= Arnold William Loehr =

Canadian politician

Arnold William Loehr (March 26, 1886 - September 30, 1963) was a farmer and politician in Saskatchewan. He represented Humboldt from 1948 to 1952 in the Legislative Assembly of Saskatchewan as a Liberal.

He was born in Spring Hill, Minnesota, the son of John Loehr and Katherine Spanier. His grandfather Johann and family were pioneers in the Fond du Lac, Wisconsin, area as early as 1841 before also later becoming some of the earliest settlers in Stearns County, Minnesota, in the early 1850s. His father, John, was born in St. Joseph, Minnesota, in 1855.

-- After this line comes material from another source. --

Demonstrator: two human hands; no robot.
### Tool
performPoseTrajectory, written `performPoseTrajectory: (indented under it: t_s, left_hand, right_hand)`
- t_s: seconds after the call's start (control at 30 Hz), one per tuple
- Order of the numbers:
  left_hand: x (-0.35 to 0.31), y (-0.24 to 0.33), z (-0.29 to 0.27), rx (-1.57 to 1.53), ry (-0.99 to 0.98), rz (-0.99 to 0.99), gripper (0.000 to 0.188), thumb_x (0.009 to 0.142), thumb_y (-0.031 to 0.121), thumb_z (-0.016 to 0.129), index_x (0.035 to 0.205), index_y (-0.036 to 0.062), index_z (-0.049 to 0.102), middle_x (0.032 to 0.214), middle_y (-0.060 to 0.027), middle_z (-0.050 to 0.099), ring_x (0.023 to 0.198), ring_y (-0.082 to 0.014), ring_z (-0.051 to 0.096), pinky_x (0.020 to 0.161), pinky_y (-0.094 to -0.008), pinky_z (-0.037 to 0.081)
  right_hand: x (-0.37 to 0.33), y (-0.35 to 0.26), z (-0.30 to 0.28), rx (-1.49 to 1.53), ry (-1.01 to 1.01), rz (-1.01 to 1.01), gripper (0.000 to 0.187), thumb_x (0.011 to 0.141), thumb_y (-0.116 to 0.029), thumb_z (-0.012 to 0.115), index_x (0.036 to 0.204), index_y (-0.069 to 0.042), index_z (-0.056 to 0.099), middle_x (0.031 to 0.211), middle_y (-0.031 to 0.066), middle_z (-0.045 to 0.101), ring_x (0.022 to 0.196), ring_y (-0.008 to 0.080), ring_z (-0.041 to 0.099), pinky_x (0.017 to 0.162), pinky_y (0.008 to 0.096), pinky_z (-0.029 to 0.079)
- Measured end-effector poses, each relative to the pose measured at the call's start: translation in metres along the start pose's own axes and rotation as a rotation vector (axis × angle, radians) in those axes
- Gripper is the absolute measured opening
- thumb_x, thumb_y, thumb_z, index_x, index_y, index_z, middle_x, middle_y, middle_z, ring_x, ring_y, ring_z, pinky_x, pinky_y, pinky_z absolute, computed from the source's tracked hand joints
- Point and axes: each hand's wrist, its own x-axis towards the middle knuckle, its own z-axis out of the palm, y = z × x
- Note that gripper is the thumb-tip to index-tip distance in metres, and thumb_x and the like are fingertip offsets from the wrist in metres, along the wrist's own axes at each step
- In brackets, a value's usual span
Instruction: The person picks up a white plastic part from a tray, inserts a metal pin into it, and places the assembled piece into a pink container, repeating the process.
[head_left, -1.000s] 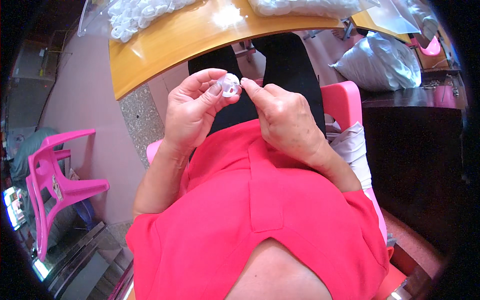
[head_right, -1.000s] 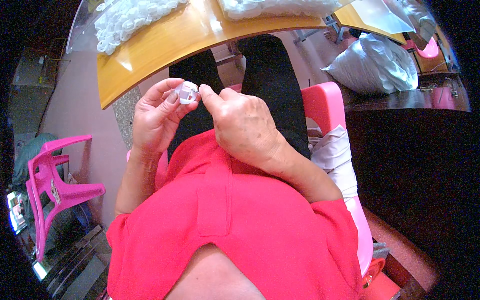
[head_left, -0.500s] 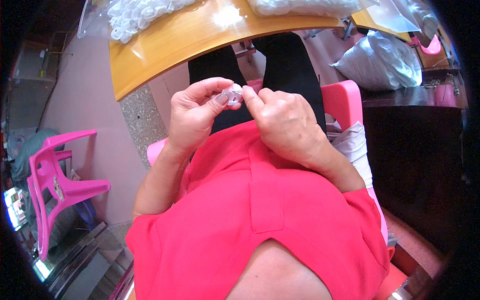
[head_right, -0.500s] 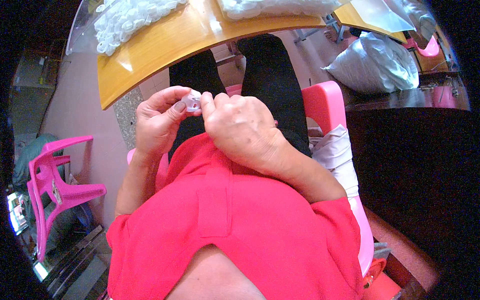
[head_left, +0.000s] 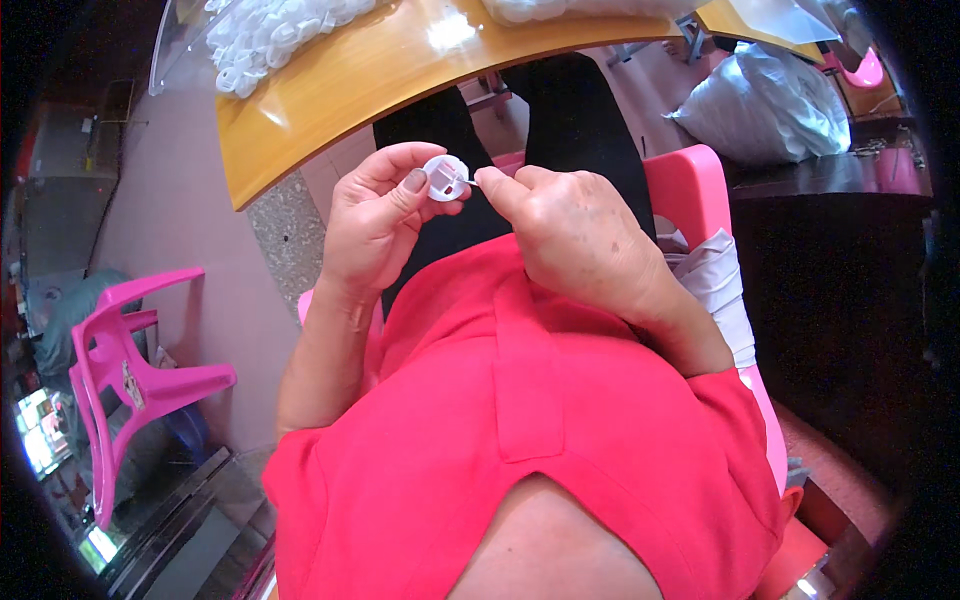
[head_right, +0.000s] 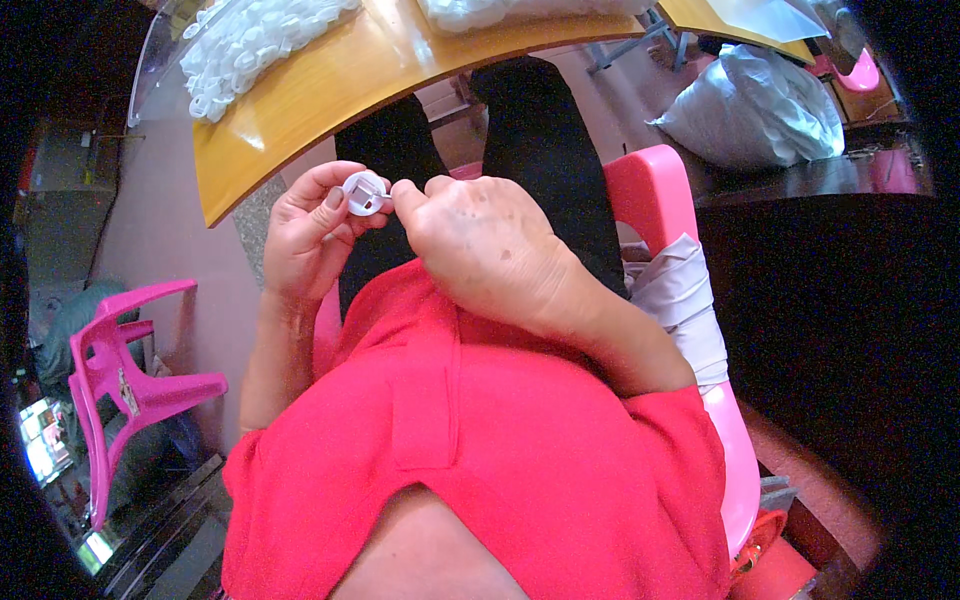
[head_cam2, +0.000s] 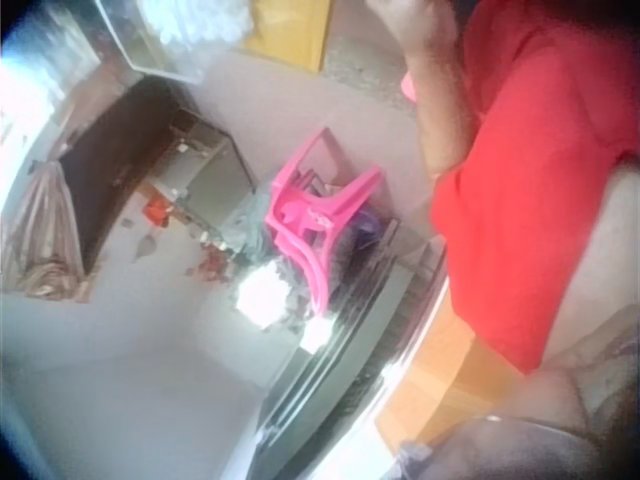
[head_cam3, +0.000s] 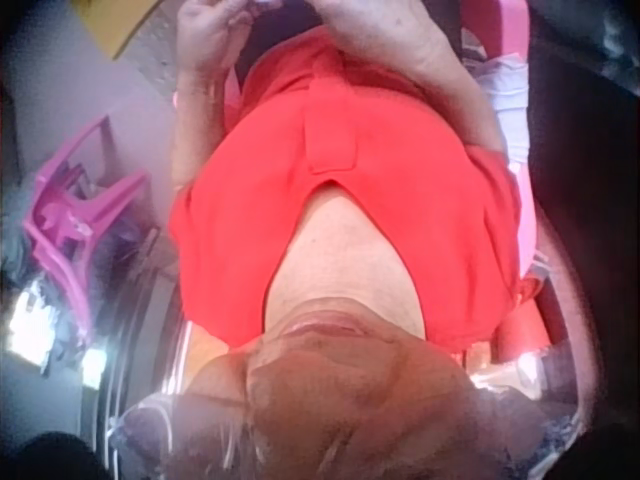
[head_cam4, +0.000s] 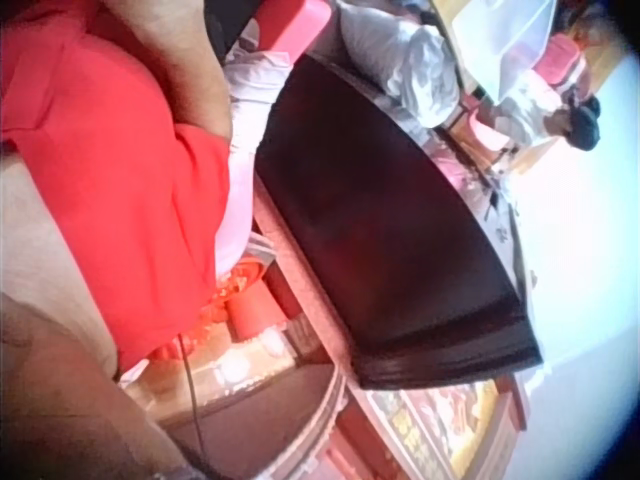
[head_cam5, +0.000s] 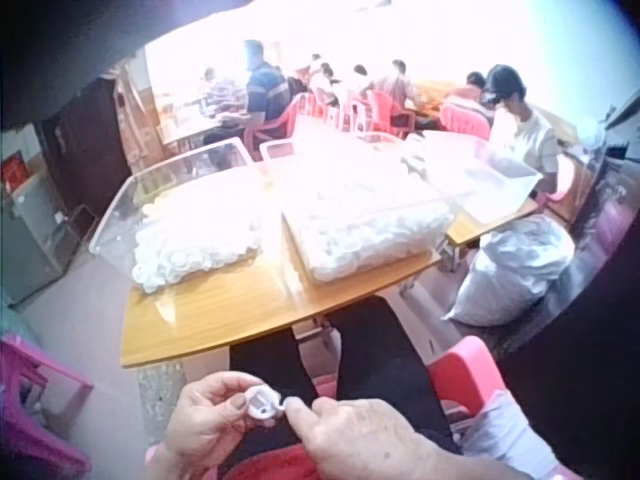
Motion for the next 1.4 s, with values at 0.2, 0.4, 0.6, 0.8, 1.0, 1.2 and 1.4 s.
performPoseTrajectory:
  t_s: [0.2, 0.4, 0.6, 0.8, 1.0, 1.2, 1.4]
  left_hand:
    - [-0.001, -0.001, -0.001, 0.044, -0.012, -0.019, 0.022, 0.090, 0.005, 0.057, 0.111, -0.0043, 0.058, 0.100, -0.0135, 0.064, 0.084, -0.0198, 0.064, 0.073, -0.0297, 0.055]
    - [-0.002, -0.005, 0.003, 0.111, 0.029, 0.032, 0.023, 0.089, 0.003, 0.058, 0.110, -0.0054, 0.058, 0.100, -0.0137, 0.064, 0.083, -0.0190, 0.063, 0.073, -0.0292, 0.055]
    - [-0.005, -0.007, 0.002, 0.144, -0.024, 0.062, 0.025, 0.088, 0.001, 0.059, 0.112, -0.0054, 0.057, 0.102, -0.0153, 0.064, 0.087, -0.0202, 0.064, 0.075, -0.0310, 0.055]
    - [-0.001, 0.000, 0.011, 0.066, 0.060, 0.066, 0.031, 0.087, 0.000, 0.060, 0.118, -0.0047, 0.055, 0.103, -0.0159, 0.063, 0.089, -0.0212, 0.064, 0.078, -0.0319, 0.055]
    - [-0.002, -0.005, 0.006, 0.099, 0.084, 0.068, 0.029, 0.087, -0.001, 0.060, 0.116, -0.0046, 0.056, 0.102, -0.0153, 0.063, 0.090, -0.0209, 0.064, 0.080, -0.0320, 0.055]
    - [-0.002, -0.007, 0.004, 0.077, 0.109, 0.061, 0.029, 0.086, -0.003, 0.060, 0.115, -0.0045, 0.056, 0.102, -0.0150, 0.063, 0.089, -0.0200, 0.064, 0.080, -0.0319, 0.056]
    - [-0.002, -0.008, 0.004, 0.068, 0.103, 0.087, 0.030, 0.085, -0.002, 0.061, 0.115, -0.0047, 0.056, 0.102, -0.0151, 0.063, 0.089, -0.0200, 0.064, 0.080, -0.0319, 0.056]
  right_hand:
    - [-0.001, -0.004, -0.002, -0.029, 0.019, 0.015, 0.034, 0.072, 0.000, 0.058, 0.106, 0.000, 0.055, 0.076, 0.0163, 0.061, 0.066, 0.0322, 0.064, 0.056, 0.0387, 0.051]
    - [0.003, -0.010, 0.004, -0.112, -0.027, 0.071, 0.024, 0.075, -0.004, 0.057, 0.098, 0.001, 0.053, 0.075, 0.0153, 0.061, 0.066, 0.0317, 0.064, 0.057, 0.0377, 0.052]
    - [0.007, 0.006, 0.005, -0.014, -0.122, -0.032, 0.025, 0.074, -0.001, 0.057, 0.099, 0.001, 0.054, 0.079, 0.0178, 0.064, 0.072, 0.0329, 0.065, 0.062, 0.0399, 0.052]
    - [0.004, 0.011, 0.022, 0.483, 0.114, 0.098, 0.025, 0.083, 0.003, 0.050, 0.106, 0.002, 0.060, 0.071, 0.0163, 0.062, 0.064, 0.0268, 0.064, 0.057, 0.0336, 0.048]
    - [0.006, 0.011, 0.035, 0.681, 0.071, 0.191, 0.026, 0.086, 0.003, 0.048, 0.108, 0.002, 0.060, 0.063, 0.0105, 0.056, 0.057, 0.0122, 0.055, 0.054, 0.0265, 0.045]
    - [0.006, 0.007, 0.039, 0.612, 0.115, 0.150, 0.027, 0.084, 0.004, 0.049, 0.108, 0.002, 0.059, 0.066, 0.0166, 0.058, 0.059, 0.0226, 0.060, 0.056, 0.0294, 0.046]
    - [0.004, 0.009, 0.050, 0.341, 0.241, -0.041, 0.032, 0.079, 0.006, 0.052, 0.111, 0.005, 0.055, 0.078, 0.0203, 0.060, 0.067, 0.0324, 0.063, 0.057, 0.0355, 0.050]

The Loehr family filed a homestead in Canada in 1904 in the new settlement of St. Peter's Colony. The community would later be incorporated as the village of Muenster, Saskatchewan in 1908. In 1909, Arnold married Agnes Heinen. He served as reeve for the rural municipality of Humboldt from 1931 to 1939 and as a member of the local school board from 1917 to 1942. Loehr was elected as a Member of the Legislative Assembly (MLA) in the Eleventh Legislature from June 24, 1948, to May 7, 1952. He was defeated by CCF candidate Joseph William Burton when he ran for reelection in 1952.